Twenty thousand spectators had taken their seats when an announcement was made that, as the rain gave no sign of stopping, the performance would be canceled and would take place instead the following Sunday. When I did finally set eyes on Maria Callas a week later, something about her clearly caught the imagination of the ten-year-old. It was that performance, and not her London Tosca (her last appearance on the operatic stage) which I saw five years later that came flooding back into my mind, complete in every detail, when, in 1977, a couple of months after her death, I was asked if I would be interested in writing the biography of one of the most remarkable women of our time. Instantly, the memory of that night swept over me—my anticipation and excitement, my disappointment at the canceled performance and the impossible tedium of the year-long week that followed until I actually saw and heard her.

Many times since that night in Epidaurus, I have been transported by the power of her voice and the dramatic truth of her interpretation. And I have been touched by something deeper, by the intensity of the fire I could feel raging inside her, consuming her and at the same time illuminating everything around her. But it was the memory of Epidaurus that determined me to write her life. Clearly she fascinated me from that first moment, but it was not until some eighteen years later, when I was halfway through this book, that I really understood why. And only then did I also understand why she was the focus of such intense and unceasing excitement wherever she went, why millions who neither knew nor cared anything about music followed her career and her life so avidly, why men and women camped for days outside opera houses to buy tickets for her performances.
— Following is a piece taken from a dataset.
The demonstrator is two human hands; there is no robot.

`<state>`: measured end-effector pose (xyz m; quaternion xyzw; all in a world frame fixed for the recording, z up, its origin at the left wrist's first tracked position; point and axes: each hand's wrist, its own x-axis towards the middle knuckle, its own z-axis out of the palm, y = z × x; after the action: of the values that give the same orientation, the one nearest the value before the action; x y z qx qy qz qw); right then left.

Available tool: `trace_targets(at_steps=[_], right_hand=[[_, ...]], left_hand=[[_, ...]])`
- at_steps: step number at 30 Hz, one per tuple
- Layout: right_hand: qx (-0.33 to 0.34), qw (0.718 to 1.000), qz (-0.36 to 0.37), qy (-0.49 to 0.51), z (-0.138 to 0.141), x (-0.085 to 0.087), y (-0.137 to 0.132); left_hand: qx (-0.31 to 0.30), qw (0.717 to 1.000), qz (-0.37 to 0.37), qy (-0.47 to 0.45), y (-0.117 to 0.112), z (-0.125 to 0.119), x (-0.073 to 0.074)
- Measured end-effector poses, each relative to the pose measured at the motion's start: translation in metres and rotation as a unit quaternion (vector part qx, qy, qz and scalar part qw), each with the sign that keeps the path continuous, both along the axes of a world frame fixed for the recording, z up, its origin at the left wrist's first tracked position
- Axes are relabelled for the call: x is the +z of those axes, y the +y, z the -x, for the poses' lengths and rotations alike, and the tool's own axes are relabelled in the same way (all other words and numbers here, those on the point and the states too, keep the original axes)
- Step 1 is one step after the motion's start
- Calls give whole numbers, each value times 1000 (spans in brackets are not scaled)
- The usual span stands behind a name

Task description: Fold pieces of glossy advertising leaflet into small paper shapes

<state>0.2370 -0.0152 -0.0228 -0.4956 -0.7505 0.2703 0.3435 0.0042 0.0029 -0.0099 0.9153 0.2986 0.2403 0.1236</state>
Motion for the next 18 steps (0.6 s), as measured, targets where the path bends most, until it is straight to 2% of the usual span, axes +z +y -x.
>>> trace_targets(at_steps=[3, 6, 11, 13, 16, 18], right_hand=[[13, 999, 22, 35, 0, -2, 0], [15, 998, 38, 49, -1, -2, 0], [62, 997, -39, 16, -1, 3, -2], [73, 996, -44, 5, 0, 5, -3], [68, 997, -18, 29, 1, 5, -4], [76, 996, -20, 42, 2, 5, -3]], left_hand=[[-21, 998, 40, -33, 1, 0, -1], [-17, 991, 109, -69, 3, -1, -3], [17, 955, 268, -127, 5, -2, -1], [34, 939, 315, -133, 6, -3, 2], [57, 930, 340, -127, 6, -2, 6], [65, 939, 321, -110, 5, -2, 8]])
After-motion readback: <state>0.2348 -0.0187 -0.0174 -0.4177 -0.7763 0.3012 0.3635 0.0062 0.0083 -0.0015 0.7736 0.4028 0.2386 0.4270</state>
There was, of course, a private life as dramatic as that of many of the heroines she brought to life on the stage; there were the glitter of her career and the power of her operatic creations; there were Ari and Jackie and Franco Zeffirelli and Winston Churchill and an unending procession of the rich and the famous touching on her life. But these alone still do not explain the unparalleled fascination she generated, nor the hostility she provoked, as intense as the love she aroused.
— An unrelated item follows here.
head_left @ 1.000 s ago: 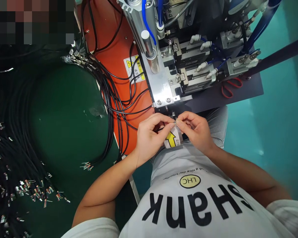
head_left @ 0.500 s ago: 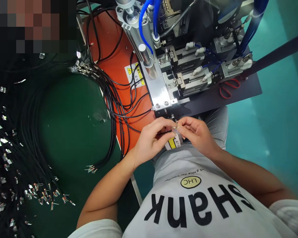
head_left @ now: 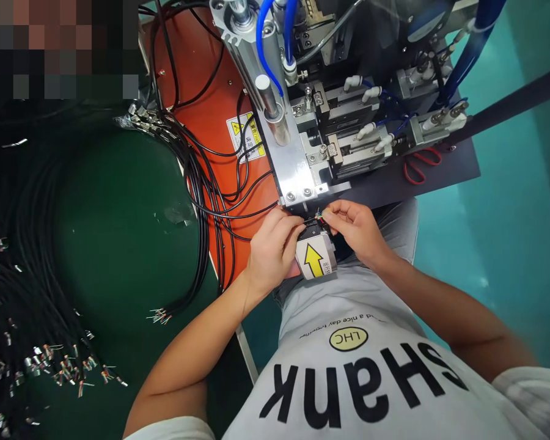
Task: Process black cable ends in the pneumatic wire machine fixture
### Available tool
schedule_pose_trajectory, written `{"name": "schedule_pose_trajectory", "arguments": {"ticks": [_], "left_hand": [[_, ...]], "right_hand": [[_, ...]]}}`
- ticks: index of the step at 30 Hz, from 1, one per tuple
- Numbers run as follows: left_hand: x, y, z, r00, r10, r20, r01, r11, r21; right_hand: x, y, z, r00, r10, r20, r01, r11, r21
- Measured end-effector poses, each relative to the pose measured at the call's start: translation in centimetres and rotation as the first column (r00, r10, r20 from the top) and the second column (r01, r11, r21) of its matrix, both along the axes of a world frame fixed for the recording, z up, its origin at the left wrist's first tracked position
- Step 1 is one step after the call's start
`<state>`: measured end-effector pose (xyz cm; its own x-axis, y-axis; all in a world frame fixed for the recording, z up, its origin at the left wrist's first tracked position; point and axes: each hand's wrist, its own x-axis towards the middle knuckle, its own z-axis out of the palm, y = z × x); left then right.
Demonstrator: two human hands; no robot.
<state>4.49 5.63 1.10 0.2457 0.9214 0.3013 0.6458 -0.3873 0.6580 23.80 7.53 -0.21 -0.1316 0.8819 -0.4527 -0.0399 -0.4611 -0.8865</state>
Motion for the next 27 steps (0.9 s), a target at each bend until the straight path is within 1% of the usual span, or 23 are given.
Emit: {"name": "schedule_pose_trajectory", "arguments": {"ticks": [5,10,15,22,27], "left_hand": [[-0.44,-0.1,-0.22,0.996,-0.089,0.009,0.09,0.995,-0.033],[-0.69,0.01,-0.41,0.991,-0.133,-0.011,0.132,0.99,-0.044],[-0.57,0.18,-0.38,0.988,-0.146,-0.04,0.144,0.988,-0.05],[-0.43,0.05,-0.78,0.986,-0.133,-0.099,0.135,0.991,0.006],[-0.42,-0.02,-0.97,0.98,-0.122,-0.155,0.126,0.992,0.019]], "right_hand": [[0.02,0.1,-0.02,1.0,0.011,0.009,-0.011,1.0,-0.002],[-0.12,0.28,-0.06,1.0,0.008,0.02,-0.008,1.0,0.013],[-0.06,0.44,-0.21,0.999,0.012,0.03,-0.013,1.0,0.023],[0.0,0.38,-0.25,0.999,0.017,0.043,-0.018,0.999,0.035],[0.05,0.15,-0.79,0.999,0.018,0.044,-0.021,0.997,0.077]]}}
The life of Maria Callas was both tragedy and fairy tale. As completely as anyone outside mythology, she transformed herself from a fat, awkward girl into a woman of magnetic beauty and personality. But even while the fairy-tale transformation was taking place, the tragedy had begun to unfold. It was to be played out on many levels: her unresolvable conflict with her mother, the long, gradual unraveling of her marriage, her deeply emotional relationship with her voice, her terrible dependence on Onassis and the bitterness, agony and humiliation of his leaving her. And underlying all these individual tragedies, there was the struggle that never ceased to rage within her, the struggle between Callas and Maria, between the legend and the woman, between the image and the reality. This struggle, which was at the center of her life, is also at the center of this book. I began by writing the biography of Callas and ending by writing the life of Maria. I began with deep respect and admiration for what she did and what she tried to become. I ended by loving her.